Task to carry out
Show every line below where "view" appears.
━━━ Information provided
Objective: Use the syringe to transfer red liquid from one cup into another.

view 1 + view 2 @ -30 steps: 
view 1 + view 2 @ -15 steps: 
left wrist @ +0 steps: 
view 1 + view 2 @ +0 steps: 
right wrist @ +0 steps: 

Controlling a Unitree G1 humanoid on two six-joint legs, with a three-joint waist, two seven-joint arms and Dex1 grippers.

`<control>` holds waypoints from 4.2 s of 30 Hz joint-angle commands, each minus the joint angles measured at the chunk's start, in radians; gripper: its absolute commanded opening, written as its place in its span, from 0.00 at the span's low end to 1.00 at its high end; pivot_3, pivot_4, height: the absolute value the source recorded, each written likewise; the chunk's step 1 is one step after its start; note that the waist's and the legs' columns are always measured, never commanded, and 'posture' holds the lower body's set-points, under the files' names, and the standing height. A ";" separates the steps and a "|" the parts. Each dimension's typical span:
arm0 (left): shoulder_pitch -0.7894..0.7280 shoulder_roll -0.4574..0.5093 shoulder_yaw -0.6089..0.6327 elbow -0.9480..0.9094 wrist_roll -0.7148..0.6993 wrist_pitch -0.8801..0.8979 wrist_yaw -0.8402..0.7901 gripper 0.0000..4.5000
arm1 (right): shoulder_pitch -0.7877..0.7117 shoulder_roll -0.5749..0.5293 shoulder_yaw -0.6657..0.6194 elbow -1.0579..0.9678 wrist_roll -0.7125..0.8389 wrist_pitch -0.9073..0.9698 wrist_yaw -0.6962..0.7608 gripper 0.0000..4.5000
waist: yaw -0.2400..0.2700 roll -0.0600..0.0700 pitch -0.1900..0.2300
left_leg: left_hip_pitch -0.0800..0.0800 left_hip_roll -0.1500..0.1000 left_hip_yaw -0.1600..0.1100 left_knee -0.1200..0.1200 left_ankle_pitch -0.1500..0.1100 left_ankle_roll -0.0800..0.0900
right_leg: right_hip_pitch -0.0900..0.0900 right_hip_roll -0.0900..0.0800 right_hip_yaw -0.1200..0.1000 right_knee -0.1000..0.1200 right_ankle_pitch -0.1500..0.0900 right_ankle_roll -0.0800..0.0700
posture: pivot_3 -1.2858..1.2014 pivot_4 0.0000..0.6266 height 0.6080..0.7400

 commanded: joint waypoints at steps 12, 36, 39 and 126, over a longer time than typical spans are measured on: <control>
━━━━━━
Task solution
view 1 + view 2 @ -30 steps: 
view 1 + view 2 @ -15 steps: 
view 1 + view 2 @ +0 steps: 

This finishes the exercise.